WHAT THE TASK ASKS.
Set down, exactly as written, the lines from the top of the data to the line that holds "Every answer here", and omit the pictures.

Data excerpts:

'''

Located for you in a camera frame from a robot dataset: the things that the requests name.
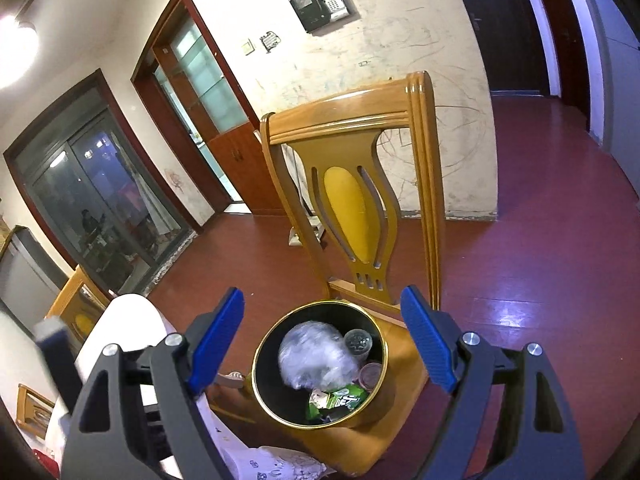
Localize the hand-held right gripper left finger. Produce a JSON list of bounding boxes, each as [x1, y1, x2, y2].
[[62, 287, 246, 480]]

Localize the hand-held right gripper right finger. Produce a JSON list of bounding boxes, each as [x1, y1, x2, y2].
[[400, 285, 586, 480]]

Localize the black bin with gold rim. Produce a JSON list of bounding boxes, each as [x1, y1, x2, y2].
[[251, 300, 390, 428]]

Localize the pink plastic bottle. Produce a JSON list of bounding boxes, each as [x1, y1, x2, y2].
[[359, 361, 387, 392]]

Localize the clear plastic cup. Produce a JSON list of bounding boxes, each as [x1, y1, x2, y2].
[[344, 329, 374, 362]]

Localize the clear plastic bag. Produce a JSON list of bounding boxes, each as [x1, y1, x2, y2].
[[277, 321, 361, 391]]

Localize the green packet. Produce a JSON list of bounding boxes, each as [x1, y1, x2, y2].
[[305, 382, 372, 422]]

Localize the grey cabinet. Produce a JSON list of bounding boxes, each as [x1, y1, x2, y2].
[[0, 225, 68, 333]]

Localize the white printed plastic sheet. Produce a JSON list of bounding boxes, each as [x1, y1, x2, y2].
[[197, 395, 341, 480]]

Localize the dark framed sliding glass door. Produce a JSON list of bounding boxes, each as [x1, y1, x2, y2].
[[5, 70, 196, 296]]

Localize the brown door with glass panes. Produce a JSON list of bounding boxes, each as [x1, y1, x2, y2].
[[150, 10, 283, 213]]

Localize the round ceiling lamp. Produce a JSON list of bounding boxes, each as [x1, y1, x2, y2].
[[0, 15, 40, 88]]

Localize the dark wooden door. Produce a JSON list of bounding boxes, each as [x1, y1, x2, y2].
[[444, 0, 551, 97], [525, 0, 591, 121]]

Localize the grey door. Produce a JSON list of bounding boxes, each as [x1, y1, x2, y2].
[[582, 0, 640, 156]]

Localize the wall intercom panel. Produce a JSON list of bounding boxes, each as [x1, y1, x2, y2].
[[289, 0, 357, 36]]

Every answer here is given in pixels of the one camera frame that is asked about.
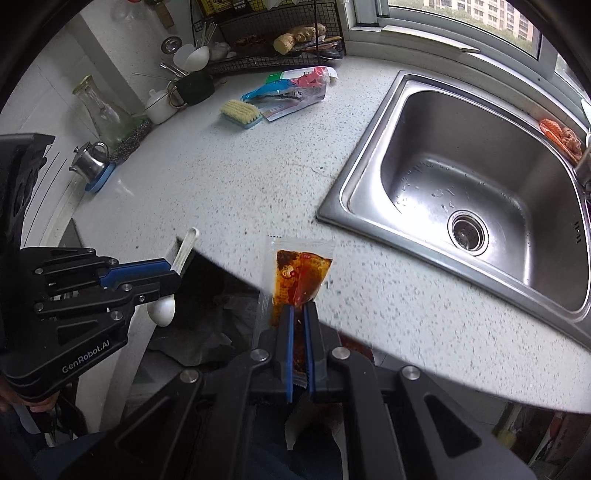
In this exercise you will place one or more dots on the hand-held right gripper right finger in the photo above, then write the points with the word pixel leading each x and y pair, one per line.
pixel 308 355

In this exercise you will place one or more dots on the ginger root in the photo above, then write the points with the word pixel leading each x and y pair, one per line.
pixel 310 31
pixel 284 44

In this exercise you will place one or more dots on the metal strainer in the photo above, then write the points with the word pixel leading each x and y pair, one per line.
pixel 171 45

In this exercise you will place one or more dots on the orange dishcloth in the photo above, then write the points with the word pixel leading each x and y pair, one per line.
pixel 561 136

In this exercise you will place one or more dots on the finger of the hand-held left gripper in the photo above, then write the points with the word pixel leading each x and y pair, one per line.
pixel 92 307
pixel 138 272

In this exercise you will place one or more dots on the stainless steel sink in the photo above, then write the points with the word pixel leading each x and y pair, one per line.
pixel 461 161

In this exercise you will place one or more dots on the white ceramic spoon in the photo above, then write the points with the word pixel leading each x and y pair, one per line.
pixel 161 311

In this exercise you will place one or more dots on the person's left hand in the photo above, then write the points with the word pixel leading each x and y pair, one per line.
pixel 32 406

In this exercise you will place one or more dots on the yellow bristle scrub brush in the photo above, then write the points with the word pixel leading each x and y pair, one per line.
pixel 240 113

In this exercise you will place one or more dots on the clear bag of plastic items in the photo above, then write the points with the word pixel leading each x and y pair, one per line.
pixel 295 94

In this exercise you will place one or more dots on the black mug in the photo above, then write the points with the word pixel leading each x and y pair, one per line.
pixel 196 87

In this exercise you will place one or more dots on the blue coaster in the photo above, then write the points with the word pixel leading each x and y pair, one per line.
pixel 101 180

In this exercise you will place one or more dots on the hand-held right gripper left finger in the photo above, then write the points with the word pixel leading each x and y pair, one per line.
pixel 289 350

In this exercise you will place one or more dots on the glass carafe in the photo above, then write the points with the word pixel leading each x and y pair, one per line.
pixel 106 120

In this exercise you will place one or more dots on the small steel teapot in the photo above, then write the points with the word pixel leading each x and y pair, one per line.
pixel 90 159

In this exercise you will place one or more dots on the white lidded ceramic cup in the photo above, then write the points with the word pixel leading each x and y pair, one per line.
pixel 159 108

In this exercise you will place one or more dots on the sink drain strainer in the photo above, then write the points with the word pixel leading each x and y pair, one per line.
pixel 467 230

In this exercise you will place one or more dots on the white window frame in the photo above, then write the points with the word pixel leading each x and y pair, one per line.
pixel 415 39

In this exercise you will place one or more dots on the red chilli sauce packet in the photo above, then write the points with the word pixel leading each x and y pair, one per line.
pixel 300 277

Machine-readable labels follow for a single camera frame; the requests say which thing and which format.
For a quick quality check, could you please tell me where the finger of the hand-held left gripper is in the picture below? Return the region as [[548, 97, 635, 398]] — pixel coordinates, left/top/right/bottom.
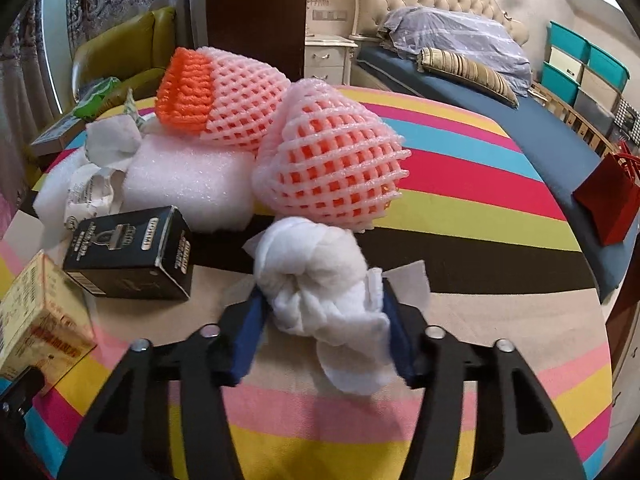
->
[[0, 366, 46, 456]]

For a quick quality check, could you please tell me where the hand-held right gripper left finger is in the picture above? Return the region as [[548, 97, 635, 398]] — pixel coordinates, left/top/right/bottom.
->
[[57, 286, 273, 480]]

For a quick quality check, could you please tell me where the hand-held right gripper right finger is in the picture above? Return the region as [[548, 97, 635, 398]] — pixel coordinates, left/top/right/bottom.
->
[[380, 277, 588, 480]]

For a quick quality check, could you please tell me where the white tissue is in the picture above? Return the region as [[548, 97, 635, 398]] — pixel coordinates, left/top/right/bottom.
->
[[242, 216, 431, 396]]

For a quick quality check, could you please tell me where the pink foam net orange inside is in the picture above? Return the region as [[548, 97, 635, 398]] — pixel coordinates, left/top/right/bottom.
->
[[251, 78, 412, 233]]

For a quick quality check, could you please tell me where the crumpled beige paper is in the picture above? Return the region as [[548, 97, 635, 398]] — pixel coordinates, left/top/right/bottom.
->
[[0, 251, 98, 383]]

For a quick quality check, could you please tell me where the rainbow striped tablecloth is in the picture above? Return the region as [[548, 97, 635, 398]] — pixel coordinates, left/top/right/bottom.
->
[[0, 85, 621, 480]]

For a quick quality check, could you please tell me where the black cardboard box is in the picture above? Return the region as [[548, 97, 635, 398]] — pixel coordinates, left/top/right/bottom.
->
[[62, 205, 195, 302]]

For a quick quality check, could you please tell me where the white foam block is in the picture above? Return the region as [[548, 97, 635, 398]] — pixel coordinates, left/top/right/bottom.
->
[[121, 135, 258, 233]]

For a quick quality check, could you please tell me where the crumpled printed receipt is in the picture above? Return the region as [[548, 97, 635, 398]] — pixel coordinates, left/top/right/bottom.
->
[[65, 162, 126, 231]]

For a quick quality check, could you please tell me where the white foam sheet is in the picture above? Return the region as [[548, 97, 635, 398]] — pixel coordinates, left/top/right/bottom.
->
[[31, 147, 91, 233]]

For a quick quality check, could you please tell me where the crumpled white paper towel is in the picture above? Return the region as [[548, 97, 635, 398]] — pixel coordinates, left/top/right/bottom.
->
[[86, 116, 143, 168]]

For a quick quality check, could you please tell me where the pink foam net orange end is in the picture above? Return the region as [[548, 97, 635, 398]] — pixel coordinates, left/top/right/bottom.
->
[[154, 46, 293, 152]]

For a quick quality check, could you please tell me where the bed with blue sheet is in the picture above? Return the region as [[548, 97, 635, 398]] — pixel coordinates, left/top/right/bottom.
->
[[350, 42, 640, 301]]

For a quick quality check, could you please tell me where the red gift bag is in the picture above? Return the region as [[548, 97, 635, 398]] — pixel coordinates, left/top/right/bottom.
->
[[572, 141, 640, 247]]

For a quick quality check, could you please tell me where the white flat book box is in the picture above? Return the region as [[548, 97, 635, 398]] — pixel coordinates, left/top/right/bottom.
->
[[30, 115, 83, 158]]

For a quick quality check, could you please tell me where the striped brown pillow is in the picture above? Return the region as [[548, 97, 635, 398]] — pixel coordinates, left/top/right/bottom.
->
[[417, 47, 521, 108]]

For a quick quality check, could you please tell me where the green plastic packet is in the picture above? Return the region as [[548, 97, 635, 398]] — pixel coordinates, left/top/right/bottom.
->
[[72, 76, 123, 122]]

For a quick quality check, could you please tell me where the white nightstand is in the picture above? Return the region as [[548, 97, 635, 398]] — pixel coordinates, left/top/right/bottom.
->
[[304, 35, 360, 87]]

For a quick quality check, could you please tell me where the olive leather armchair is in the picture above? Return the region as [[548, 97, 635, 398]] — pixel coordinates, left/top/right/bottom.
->
[[70, 7, 178, 111]]

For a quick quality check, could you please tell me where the pink embroidered curtain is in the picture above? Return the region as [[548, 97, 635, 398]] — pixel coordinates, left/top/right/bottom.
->
[[0, 0, 68, 201]]

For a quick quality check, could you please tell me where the lilac quilt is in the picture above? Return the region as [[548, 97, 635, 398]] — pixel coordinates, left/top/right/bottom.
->
[[380, 7, 532, 97]]

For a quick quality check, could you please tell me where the brown wooden door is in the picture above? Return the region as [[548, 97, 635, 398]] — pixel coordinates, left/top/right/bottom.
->
[[206, 0, 310, 81]]

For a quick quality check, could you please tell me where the stack of teal-lidded storage boxes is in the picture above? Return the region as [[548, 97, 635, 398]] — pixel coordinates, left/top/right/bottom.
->
[[540, 20, 631, 133]]

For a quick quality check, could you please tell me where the wooden bed rail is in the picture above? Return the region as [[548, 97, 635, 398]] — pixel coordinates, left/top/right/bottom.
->
[[530, 80, 621, 161]]

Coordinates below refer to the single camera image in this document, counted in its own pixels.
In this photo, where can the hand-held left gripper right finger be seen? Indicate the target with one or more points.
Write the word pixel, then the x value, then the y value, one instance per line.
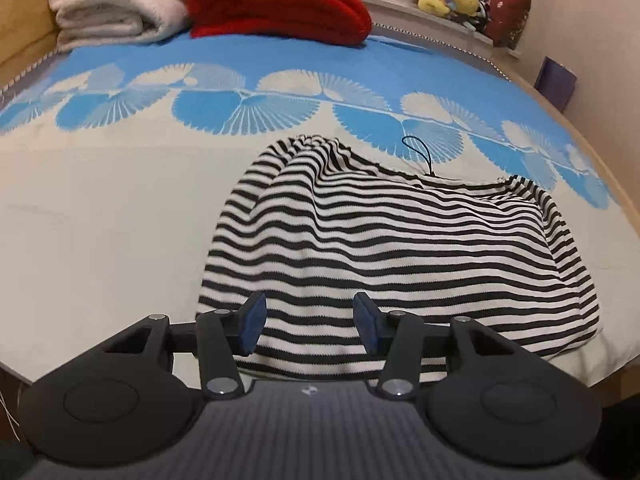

'''

WRITTEN RESPONSE.
Located for you in a camera frame from a robot dataset: the things that the requests name.
Localize the hand-held right gripper left finger. Produce a JSON list of bounding boxes, each as [x1, y1, x2, y2].
[[62, 287, 246, 480]]

Localize the hand-held right gripper right finger. Produce a JSON list of bounding boxes, each as [x1, y1, x2, y2].
[[400, 285, 586, 480]]

Localize the black bin with gold rim. Produce a JSON list of bounding boxes, each as [x1, y1, x2, y2].
[[251, 300, 390, 428]]

Localize the pink plastic bottle. Produce a JSON list of bounding boxes, each as [x1, y1, x2, y2].
[[359, 361, 387, 392]]

Localize the clear plastic cup. Produce a JSON list of bounding boxes, each as [x1, y1, x2, y2].
[[344, 329, 374, 362]]

Localize the clear plastic bag. Produce a JSON list of bounding boxes, each as [x1, y1, x2, y2].
[[277, 321, 361, 391]]

Localize the green packet. Produce a JSON list of bounding boxes, each as [x1, y1, x2, y2].
[[305, 382, 372, 422]]

Localize the grey cabinet. Produce a JSON list of bounding boxes, each as [x1, y1, x2, y2].
[[0, 225, 68, 333]]

Localize the white printed plastic sheet. Produce a JSON list of bounding boxes, each as [x1, y1, x2, y2].
[[197, 395, 341, 480]]

Localize the dark framed sliding glass door. Produce a JSON list of bounding boxes, each as [x1, y1, x2, y2].
[[5, 70, 196, 296]]

Localize the brown door with glass panes. Produce a JSON list of bounding boxes, each as [x1, y1, x2, y2].
[[150, 10, 283, 213]]

Localize the round ceiling lamp. Produce a JSON list of bounding boxes, each as [x1, y1, x2, y2].
[[0, 15, 40, 88]]

Localize the dark wooden door. Produce a JSON list of bounding boxes, each as [x1, y1, x2, y2].
[[444, 0, 551, 97], [525, 0, 591, 121]]

Localize the grey door. Produce a JSON list of bounding boxes, each as [x1, y1, x2, y2].
[[582, 0, 640, 156]]

Localize the wall intercom panel. Produce a JSON list of bounding boxes, each as [x1, y1, x2, y2].
[[289, 0, 357, 36]]

Every answer here is given in pixels of the one camera frame that is asked about.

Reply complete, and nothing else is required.